Eolomea (DDR 1972) – Zwischen Sternen und Fragen
Regie: Herrmann Zschoche
Drehbuch: Angel Wagenstein
Produktionsland/-jahr: DDR, 1972 (mit Unterstützung aus der Sowjetunion und Bulgarien)
Genre: Science-Fiction
IMDb-Bewertung: 5,6/10
Weitere Infos: DEFA-Stiftung, Wikipedia, IMDb
Ein Sci-Fi-Fan entdeckt Eolomea
Als Fan von Science-Fiction mit einem Faible für das Ungewöhnliche bin ich irgendwann über Eolomea gestolpert – ein DEFA-Film aus der DDR, der sich wohltuend vom üblichen Hollywood-Weltraumgetöse abhebt. Keine Laserkanonen, keine Aliens, sondern: Fragen. Und zwar große.

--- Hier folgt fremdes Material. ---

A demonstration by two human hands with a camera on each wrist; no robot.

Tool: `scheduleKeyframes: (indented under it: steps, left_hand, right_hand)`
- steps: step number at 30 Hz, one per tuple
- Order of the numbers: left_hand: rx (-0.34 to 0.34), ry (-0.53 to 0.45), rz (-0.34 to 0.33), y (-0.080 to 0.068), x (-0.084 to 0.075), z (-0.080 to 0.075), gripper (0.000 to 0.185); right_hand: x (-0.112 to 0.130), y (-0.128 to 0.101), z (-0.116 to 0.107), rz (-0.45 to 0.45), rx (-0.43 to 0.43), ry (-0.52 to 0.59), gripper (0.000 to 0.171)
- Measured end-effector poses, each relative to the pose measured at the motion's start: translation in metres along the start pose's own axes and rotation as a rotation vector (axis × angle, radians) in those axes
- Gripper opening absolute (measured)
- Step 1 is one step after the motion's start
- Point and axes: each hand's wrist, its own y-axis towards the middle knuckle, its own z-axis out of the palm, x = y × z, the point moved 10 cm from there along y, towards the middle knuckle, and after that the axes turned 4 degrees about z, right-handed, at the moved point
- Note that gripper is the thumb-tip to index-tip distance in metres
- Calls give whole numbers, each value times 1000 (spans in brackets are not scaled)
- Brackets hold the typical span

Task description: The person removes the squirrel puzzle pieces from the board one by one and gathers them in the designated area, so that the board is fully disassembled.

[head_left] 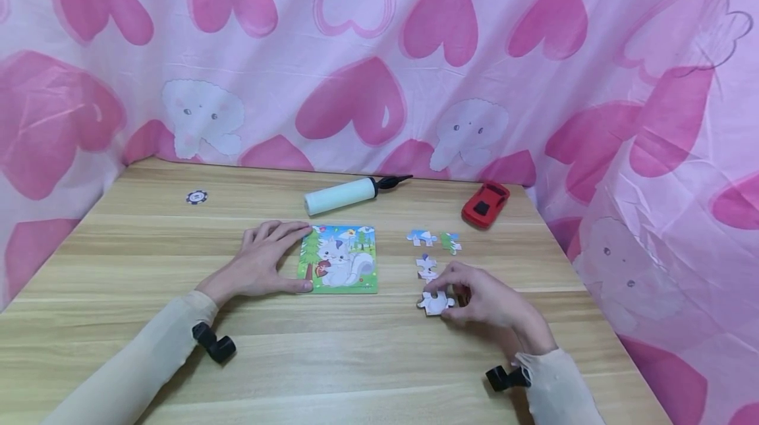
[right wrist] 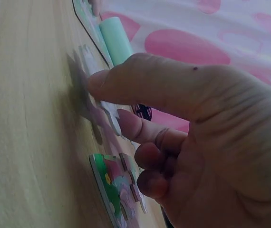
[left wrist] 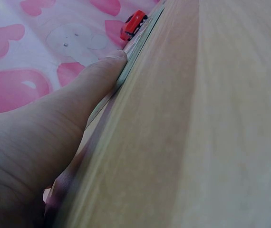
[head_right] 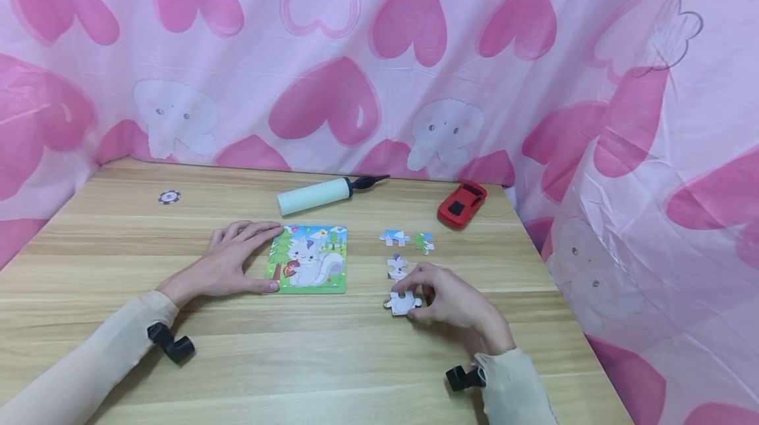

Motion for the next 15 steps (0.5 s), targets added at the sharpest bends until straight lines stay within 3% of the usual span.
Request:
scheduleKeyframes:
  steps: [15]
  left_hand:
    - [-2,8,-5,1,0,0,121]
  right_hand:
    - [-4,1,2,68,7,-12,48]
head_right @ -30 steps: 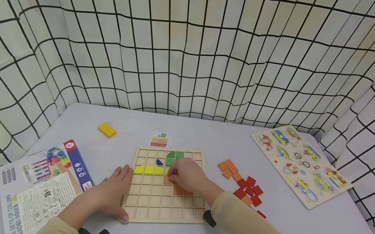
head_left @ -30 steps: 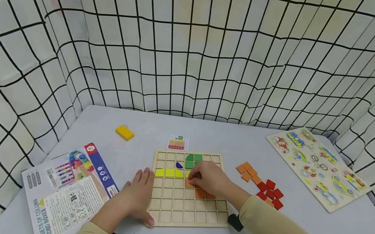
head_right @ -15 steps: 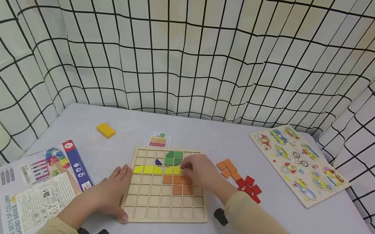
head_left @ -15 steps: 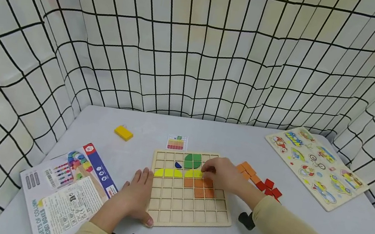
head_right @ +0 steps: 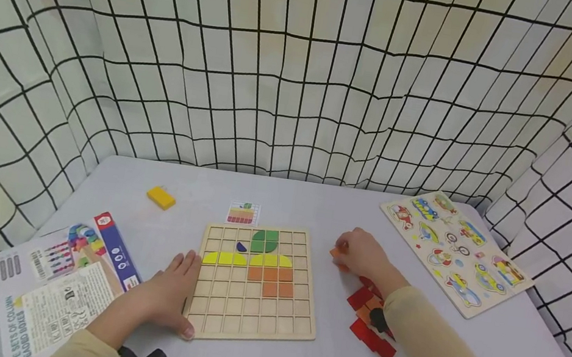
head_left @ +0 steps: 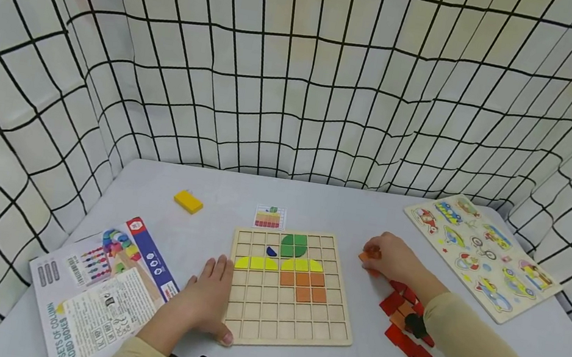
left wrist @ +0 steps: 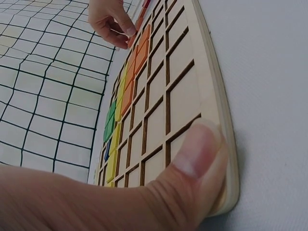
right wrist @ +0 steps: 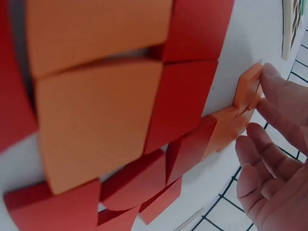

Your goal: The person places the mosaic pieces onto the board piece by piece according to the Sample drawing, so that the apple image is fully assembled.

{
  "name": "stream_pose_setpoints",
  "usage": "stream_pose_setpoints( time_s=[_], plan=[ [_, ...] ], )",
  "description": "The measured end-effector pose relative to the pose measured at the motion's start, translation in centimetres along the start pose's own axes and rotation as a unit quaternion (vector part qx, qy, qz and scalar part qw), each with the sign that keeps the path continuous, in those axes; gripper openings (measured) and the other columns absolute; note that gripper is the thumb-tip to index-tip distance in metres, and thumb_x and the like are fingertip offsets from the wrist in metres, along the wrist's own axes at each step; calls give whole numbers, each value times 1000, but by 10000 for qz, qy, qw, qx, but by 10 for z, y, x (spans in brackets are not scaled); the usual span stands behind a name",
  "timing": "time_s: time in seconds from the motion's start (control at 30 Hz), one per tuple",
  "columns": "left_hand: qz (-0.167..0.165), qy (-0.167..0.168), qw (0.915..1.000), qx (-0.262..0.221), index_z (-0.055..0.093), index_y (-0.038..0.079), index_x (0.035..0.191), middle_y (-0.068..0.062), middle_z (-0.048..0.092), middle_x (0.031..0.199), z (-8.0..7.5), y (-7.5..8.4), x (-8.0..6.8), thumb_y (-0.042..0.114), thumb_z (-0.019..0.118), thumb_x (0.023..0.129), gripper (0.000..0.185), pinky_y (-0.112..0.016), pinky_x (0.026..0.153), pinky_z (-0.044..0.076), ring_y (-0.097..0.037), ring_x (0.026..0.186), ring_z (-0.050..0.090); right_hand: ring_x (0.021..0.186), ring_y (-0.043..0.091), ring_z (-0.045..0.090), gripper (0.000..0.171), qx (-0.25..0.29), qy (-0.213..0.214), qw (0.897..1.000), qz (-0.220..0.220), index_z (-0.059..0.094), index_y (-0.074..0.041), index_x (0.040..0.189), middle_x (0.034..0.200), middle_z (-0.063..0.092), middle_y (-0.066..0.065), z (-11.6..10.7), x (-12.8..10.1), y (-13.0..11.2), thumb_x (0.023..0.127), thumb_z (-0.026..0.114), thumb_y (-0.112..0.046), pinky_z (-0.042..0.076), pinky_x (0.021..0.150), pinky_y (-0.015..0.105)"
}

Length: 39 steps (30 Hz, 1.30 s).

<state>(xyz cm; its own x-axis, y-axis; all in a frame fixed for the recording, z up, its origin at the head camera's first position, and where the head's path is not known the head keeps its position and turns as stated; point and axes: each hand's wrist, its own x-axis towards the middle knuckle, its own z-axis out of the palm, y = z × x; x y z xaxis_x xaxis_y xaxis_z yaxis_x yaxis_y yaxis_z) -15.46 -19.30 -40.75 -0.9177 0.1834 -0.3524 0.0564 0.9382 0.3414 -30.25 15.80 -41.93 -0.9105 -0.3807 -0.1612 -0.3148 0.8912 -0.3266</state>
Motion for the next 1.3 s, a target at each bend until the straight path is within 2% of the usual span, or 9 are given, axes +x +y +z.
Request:
stream_pose_setpoints(
  time_s=[0.37, 0.47, 0.57, 0.73, 0.9, 1.07, 1.3],
  plan=[
    [1, -21, 10000, 21, 23, -15, 155, -37, 16, 164, -1, 1, 0, 35, 99, 59, 132, -74, 115, 26, -57, 153, 13, 85, 21, 55, 26, -848, 97, 9962, -162, 70, -10, 108, 96, 60, 6, 2, 7, -2, 91, 78, -28, 54, 80, 37],
    [-19, -48, 10000, 34, 22, -15, 155, -37, 16, 165, 0, 1, 1, 35, 99, 59, 133, -75, 115, 26, -56, 153, 13, 84, 20, 54, 25, -857, 15, 9963, -102, 67, -11, 104, 94, 58, 4, 2, 8, -3, 92, 77, -31, 52, 76, 34],
    [-38, -67, 10000, 21, 22, -15, 155, -37, 16, 165, 0, 1, 1, 35, 100, 59, 133, -75, 115, 26, -56, 153, 13, 80, 19, 53, 24, -581, -7, 9983, -48, 63, -11, 98, 88, 58, 2, 2, 8, -4, 91, 78, -28, 48, 71, 32],
    [-62, -101, 9999, 30, 22, -14, 155, -36, 15, 165, 1, 1, 2, 36, 100, 59, 134, -74, 115, 25, -56, 153, 12, 69, 15, 52, 18, 249, 189, 9993, -219, 60, -11, 89, 78, 60, 0, 6, 2, -9, 92, 77, -16, 45, 62, 27],
    [-66, -99, 9999, 61, 22, -15, 156, -36, 15, 165, 0, 0, 2, 37, 100, 59, 134, -74, 115, 26, -56, 153, 12, 76, 13, 54, 11, 634, 543, 9935, -775, 64, -10, 89, 84, 64, 0, 12, -3, -35, 93, 74, -6, 49, 67, 27],
    [-58, -93, 9999, 39, 22, -15, 155, -37, 15, 165, -1, 0, 1, 36, 100, 59, 134, -74, 115, 26, -57, 153, 12, 85, 11, 59, 8, 998, 307, 9862, -1283, 69, -11, 91, 91, 66, -2, 24, -9, -69, 92, 74, -5, 54, 77, 26],
    [-81, -95, 9999, 22, 22, -15, 155, -37, 15, 165, -1, 2, 1, 35, 100, 59, 134, -74, 115, 25, -57, 153, 12, 84, 11, 56, 5, 1566, -158, 9752, -1557, 70, -13, 94, 92, 65, -5, 39, -16, -105, 94, 72, -8, 52, 76, 20]
  ],
)
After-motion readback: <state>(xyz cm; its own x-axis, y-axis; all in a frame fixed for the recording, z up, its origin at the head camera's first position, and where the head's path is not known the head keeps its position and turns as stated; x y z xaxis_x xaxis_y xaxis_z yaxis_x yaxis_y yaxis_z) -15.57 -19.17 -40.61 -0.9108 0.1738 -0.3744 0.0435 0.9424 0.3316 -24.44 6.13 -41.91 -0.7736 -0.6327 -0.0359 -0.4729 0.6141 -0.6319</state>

Schon der Einstieg ist mysteriös: Acht Raumschiffe verschwinden spurlos. Was wie ein klassisches Sci-Fi-Mysterium beginnt, entwickelt sich schnell zu einem ruhigen, fast meditativen Drama über Verantwortung, Liebe und den Drang, das Unbekannte zu erforschen.
Retro trifft Philosophie
Die Ausstattung ist herrlich retro – Modelle, Kulissen und Kostüme atmen den Geist der 70er. Wer wie ich ein Herz für alte Sci-Fi-Produktionen hat, wird hier nostalgisch lächeln. Aber Eolomea ist mehr als nur Kulisse: Die Geschichte nimmt sich Zeit, setzt auf Dialoge und Atmosphäre statt auf Effekte.

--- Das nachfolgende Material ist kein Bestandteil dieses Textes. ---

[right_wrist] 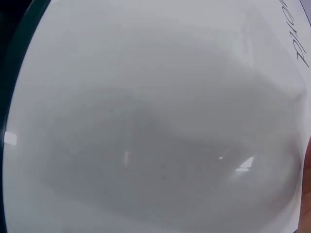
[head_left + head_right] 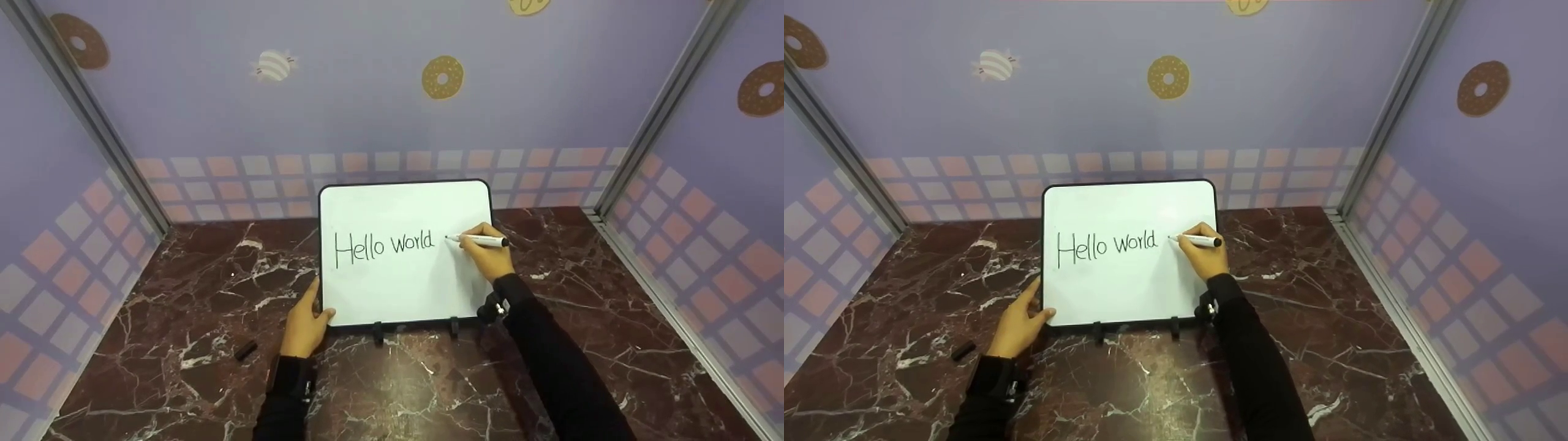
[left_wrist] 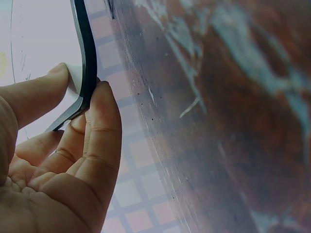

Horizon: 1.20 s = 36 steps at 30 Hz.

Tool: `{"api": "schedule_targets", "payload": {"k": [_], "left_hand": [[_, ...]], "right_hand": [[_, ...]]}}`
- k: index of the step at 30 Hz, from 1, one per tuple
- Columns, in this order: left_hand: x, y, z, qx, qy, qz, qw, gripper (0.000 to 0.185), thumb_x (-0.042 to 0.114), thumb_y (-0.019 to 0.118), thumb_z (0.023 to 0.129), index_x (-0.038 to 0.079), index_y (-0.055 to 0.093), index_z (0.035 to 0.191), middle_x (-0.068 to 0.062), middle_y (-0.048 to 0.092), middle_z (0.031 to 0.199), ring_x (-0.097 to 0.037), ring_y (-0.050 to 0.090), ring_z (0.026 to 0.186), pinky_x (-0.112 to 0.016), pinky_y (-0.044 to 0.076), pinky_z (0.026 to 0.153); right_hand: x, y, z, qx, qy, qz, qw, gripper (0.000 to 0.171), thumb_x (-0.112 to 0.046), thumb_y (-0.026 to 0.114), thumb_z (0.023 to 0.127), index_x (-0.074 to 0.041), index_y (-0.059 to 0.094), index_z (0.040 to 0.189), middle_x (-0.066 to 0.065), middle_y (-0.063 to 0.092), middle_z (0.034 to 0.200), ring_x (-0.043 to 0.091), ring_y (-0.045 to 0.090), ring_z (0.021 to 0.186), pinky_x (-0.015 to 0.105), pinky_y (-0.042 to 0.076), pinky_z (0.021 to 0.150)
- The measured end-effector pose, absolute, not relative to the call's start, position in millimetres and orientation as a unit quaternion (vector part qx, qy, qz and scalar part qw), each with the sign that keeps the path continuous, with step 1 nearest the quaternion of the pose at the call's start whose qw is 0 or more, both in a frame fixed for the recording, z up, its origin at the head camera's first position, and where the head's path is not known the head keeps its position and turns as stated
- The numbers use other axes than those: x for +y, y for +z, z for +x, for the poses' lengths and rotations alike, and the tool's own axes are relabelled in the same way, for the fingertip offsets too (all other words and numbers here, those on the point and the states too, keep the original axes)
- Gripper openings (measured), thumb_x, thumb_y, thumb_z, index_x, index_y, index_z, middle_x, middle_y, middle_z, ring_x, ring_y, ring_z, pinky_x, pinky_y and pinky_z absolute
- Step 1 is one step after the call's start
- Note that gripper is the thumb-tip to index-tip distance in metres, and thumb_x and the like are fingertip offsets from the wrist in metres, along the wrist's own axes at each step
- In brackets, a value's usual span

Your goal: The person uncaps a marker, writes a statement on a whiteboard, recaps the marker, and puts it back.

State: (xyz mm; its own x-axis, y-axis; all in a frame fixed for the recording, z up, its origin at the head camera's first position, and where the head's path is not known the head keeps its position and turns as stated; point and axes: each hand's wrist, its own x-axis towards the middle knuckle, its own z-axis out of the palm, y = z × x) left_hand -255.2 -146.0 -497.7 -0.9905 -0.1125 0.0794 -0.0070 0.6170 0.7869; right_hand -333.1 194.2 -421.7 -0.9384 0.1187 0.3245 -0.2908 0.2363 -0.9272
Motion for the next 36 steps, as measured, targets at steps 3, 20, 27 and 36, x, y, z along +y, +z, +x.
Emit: {"api": "schedule_targets", "payload": {"k": [3, 20, 27, 36], "left_hand": [[-145.8, -497.3, -255.3, -0.897, -0.437, 0.034, 0.061, 0.071, 0.009, 0.065, 0.092, 0.009, 0.031, 0.154, -0.027, 0.06, 0.12, -0.029, 0.059, 0.092, -0.049, 0.05, 0.086], [-146.0, -495.4, -256.5, -0.894, -0.442, 0.031, 0.062, 0.071, 0.009, 0.066, 0.092, 0.009, 0.032, 0.154, -0.024, 0.059, 0.114, -0.022, 0.056, 0.079, -0.039, 0.048, 0.076], [-146.5, -496.7, -256.0, -0.895, -0.441, 0.028, 0.063, 0.071, 0.009, 0.066, 0.092, 0.009, 0.032, 0.154, -0.025, 0.06, 0.115, -0.02, 0.052, 0.074, -0.037, 0.046, 0.074], [-146.1, -498.8, -256.3, -0.892, -0.445, 0.035, 0.073, 0.072, 0.009, 0.067, 0.09, 0.011, 0.033, 0.154, -0.025, 0.061, 0.116, -0.022, 0.057, 0.078, -0.041, 0.05, 0.079]], "right_hand": [[195.6, -423.0, -335.7, -0.772, 0.612, 0.049, 0.166, 0.007, -0.001, 0.068, 0.086, 0.006, 0.065, 0.083, -0.008, 0.068, 0.068, 0.004, 0.056, 0.06, 0.016, 0.044, 0.057], [197.5, -440.7, -363.3, -0.779, 0.594, 0.058, 0.19, 0.01, -0.011, 0.071, 0.087, -0.002, 0.067, 0.087, -0.011, 0.069, 0.074, 0.007, 0.059, 0.068, 0.019, 0.046, 0.061], [195.6, -441.1, -364.1, -0.779, 0.594, 0.054, 0.196, 0.011, -0.009, 0.071, 0.086, 0.001, 0.067, 0.087, -0.01, 0.069, 0.074, 0.004, 0.057, 0.065, 0.017, 0.044, 0.059], [186.4, -417.8, -340.3, -0.789, 0.581, 0.061, 0.189, 0.012, -0.002, 0.069, 0.086, 0.009, 0.066, 0.088, 0.003, 0.07, 0.075, 0.003, 0.054, 0.062, 0.016, 0.044, 0.057]]}}
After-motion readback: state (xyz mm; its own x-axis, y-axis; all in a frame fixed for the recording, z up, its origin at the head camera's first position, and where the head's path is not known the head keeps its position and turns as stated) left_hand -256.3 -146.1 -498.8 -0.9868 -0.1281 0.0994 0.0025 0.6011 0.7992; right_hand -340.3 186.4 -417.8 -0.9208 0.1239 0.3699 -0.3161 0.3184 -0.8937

Besonders spannend fand ich die Beziehung zwischen Maria und Kosmonaut Dan. Ihre persönliche Verbindung verleiht der Handlung Tiefe – und zeigt, dass selbst im All Gefühle eine Rolle spielen.
Mein Fazit
Eolomea ist kein Film für den schnellen Sci-Fi-Kick. Er ist ein ruhiger, nachdenklicher Beitrag zum Genre – und gerade deshalb so besonders. Wer sich auf die entschleunigte Erzählweise einlässt, wird mit einer Geschichte belohnt, die mehr fragt als beantwortet.
Für Fans von DEFA-Filmen, DDR-Kino oder einfach neugierige Sci-Fi-Nerds wie mich ist Eolomea ein echter Geheimtipp. Ein Stück Filmgeschichte, das zeigt: Auch jenseits von Hollywood wurde über die Zukunft nachgedacht – und das mit Stil.